Instructions for the task -
From the listing below, set down exactly the lines between the one holding "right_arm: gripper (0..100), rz" and the one holding "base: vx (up", inclusive. No other line is wanted.
--- Information supplied Enclosed Below ---
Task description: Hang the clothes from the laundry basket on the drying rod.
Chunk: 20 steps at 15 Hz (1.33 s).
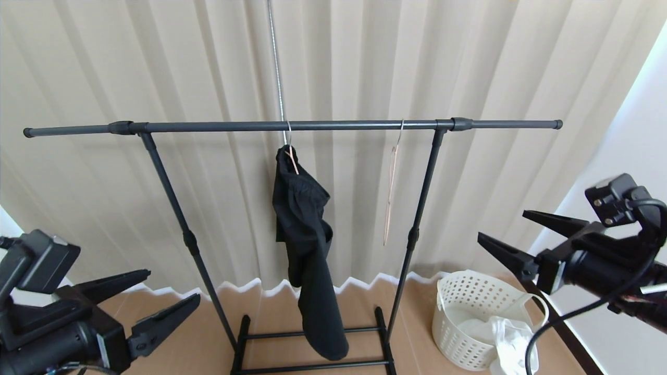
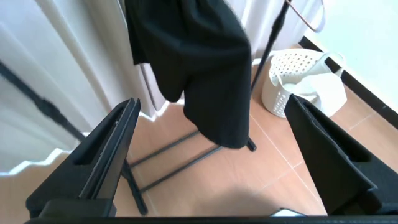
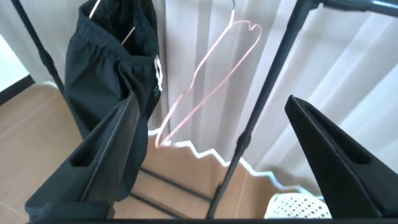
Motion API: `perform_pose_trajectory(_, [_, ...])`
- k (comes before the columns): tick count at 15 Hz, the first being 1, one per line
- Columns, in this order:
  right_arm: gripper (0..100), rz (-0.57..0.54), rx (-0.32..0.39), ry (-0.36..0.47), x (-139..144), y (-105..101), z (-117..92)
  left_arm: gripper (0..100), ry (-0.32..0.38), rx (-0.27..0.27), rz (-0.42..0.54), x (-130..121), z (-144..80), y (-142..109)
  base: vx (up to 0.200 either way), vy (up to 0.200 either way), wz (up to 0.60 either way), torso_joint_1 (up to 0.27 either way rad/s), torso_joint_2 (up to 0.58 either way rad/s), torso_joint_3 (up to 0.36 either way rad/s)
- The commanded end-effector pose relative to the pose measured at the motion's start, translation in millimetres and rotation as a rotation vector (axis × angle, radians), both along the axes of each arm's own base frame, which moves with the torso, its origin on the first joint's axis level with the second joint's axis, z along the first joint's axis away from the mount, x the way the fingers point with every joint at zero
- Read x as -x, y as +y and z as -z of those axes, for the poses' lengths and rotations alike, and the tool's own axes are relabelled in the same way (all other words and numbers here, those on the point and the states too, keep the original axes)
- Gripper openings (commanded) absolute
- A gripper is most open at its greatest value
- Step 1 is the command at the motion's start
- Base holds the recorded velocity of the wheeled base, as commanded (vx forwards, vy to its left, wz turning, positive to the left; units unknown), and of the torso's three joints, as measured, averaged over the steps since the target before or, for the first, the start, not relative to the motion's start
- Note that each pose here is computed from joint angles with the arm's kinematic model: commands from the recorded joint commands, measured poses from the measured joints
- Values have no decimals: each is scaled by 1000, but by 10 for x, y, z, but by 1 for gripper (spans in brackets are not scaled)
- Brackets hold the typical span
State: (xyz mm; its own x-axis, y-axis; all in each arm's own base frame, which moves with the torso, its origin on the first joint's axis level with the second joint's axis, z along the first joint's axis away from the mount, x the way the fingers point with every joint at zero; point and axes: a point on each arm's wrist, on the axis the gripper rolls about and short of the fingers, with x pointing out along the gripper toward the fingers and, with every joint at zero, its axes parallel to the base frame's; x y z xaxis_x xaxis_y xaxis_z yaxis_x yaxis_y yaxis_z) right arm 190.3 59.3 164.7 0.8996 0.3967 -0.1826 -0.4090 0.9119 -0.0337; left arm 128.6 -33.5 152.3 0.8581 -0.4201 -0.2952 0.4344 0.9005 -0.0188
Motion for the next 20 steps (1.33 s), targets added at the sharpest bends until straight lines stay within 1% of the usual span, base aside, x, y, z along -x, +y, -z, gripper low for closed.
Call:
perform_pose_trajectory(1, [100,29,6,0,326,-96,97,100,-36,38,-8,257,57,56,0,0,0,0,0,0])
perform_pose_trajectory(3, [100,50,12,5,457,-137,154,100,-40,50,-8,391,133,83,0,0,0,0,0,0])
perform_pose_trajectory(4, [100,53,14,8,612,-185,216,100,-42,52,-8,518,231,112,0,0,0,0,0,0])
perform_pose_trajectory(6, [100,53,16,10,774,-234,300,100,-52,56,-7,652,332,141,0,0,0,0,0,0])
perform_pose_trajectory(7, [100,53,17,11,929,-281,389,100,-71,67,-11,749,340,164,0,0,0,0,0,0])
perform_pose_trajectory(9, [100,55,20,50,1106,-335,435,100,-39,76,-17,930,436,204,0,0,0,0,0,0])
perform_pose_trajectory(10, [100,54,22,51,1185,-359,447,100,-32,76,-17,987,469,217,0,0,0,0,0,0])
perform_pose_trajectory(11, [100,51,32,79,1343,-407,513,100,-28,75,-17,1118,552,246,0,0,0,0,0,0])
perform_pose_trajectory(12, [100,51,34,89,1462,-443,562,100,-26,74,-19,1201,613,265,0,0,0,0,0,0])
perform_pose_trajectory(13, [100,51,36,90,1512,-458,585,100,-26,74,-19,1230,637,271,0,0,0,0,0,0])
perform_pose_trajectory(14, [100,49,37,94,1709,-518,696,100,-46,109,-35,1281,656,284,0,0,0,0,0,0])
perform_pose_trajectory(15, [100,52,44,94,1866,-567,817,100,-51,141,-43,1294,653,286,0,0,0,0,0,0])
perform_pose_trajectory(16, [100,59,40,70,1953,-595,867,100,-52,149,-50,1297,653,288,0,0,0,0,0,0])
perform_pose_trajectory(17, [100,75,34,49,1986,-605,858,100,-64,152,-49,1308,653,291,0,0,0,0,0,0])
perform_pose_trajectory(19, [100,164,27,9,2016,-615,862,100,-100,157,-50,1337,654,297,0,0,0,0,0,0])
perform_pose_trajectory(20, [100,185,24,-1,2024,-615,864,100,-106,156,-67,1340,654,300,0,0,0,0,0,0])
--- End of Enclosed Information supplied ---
Your solution -
  right_arm: gripper (0..100), rz (-0.57..0.54), rx (-0.32..0.39), ry (-0.36..0.47), x (-139..144), y (-105..101), z (-117..92)
  left_arm: gripper (0..100), ry (-0.32..0.38), rx (-0.27..0.27), rz (-0.42..0.54), x (-130..121), z (-144..80), y (-142..109)
  base: vx (up to 0.200 either way), vy (up to 0.200 either way), wz (up to 0.60 either way), torso_joint_1 (up to 0.27 either way rad/s), torso_joint_2 (up to 0.58 either way rad/s), torso_joint_3 (up to 0.36 either way rad/s)

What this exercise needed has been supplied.